Identify each line below containing the string "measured" and copy it.

────

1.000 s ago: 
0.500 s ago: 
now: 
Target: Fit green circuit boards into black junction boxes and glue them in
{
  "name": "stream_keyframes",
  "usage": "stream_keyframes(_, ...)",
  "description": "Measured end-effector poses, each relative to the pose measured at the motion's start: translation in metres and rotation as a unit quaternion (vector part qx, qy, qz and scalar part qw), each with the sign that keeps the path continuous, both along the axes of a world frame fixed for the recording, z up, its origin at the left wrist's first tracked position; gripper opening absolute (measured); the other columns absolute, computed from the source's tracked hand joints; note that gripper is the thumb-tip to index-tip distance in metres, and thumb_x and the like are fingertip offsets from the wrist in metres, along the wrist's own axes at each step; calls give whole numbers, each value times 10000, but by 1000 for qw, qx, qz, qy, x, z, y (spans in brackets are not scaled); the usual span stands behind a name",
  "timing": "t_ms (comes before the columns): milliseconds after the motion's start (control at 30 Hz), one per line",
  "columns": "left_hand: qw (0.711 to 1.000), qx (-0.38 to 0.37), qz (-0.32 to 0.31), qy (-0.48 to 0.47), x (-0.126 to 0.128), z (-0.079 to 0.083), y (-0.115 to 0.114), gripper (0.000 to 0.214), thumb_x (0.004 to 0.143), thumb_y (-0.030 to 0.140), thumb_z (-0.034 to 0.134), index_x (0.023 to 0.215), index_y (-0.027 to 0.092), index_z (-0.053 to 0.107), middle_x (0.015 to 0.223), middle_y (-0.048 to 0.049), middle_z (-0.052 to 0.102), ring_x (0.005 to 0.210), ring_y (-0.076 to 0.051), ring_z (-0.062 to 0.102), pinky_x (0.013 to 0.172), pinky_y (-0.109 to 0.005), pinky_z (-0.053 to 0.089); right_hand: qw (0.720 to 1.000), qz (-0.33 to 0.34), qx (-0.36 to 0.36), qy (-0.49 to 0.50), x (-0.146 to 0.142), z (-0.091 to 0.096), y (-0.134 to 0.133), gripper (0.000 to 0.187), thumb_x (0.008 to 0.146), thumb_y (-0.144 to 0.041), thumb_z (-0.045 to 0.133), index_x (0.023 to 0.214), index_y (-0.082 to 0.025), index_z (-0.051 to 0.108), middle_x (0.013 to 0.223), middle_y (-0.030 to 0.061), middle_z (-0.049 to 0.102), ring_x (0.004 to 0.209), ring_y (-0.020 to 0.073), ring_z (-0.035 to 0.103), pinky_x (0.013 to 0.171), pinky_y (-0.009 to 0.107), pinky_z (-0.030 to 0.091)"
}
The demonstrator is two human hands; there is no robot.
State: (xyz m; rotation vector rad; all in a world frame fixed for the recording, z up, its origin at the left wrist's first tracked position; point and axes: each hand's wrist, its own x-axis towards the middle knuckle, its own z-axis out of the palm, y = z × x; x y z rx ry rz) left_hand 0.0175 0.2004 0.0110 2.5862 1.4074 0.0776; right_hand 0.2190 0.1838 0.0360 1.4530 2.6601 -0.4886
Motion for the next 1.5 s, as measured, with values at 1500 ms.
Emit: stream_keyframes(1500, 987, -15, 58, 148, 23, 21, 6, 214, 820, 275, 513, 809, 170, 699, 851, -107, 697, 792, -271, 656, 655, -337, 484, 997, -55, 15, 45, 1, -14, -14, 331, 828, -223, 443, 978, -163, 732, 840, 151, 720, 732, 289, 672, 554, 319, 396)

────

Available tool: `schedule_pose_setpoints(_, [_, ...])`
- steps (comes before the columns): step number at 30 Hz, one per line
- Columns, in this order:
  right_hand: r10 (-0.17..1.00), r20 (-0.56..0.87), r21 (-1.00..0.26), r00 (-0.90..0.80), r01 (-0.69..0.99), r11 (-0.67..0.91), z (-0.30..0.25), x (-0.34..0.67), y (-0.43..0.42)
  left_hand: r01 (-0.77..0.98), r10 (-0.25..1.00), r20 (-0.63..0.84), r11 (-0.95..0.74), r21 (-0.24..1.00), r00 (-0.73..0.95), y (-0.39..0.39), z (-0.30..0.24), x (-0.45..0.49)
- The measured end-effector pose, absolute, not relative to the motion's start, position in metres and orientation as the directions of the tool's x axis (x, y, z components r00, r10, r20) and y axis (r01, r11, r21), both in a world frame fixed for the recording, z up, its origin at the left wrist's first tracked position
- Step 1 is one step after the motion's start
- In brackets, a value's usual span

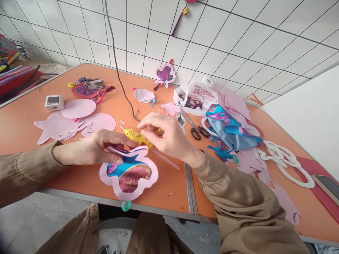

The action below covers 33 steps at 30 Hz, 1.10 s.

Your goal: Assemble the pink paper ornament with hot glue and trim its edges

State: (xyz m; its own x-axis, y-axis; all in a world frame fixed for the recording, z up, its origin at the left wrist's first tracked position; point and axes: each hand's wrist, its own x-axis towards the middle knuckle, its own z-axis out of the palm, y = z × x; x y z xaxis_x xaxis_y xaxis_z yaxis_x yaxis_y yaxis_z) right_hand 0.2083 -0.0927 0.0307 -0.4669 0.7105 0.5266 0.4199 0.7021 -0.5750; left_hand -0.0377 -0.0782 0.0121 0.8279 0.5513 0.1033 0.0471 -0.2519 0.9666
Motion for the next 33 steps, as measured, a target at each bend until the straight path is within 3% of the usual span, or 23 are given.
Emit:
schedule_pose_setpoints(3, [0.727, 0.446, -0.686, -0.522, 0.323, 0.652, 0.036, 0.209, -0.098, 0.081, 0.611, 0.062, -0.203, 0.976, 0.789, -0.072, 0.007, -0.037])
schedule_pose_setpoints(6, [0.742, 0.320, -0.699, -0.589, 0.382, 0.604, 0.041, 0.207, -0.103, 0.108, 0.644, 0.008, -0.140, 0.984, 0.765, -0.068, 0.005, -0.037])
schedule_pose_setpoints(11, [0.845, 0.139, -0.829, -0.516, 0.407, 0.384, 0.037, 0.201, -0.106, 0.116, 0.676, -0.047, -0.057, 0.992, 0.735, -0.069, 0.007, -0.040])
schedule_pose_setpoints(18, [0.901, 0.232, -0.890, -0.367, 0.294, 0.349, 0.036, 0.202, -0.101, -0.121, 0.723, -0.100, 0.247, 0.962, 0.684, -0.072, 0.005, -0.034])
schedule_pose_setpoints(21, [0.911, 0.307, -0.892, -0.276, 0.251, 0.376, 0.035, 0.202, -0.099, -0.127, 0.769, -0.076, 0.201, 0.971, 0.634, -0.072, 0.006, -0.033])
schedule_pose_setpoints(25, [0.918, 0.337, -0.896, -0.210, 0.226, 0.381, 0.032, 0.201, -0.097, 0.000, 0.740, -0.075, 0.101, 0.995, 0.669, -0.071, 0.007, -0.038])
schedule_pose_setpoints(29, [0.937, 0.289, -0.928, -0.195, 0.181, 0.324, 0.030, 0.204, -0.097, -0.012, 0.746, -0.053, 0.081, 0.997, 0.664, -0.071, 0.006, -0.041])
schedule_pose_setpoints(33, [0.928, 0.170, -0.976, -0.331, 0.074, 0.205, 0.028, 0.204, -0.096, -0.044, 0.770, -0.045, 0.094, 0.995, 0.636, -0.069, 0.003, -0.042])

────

→ REPLY TO THE TASK:
  "description": "Measured end-effector poses, each relative to the pose measured at the motion's start: translation in metres and rotation as a unit quaternion (vector part qx, qy, qz and scalar part qw), each with the sign that keeps the path continuous, both along the axes of a world frame fixed for the recording, z up, its origin at the left wrist's first tracked position; gripper opening absolute (measured); the other columns absolute, computed from the source's tracked hand joints; note that gripper is the thumb-tip to index-tip distance in metres, and thumb_x and the like are fingertip offsets from the wrist in metres, along the wrist's own axes at each step; calls give whole numbers, each value times 10000, but by 1000 for qw, qx, qz, qy, x, z, y (spans in brackets are not scaled); the usual span stands behind a name",
Motion for the next 1.5 s, as measured, with values at 1500 ms.
- The measured end-effector pose, absolute, not relative to the motion's start, position in metres and orientation as the directions of the tool's x axis (x, y, z components r00, r10, r20) and y axis (r01, r11, r21), both in a world frame fixed for the recording, z up, its origin at the left wrist's first tracked position
Motion for the next 33 steps, as measured, a target at each bend until the straight path is within 3% of the usual span, or 23 are given.

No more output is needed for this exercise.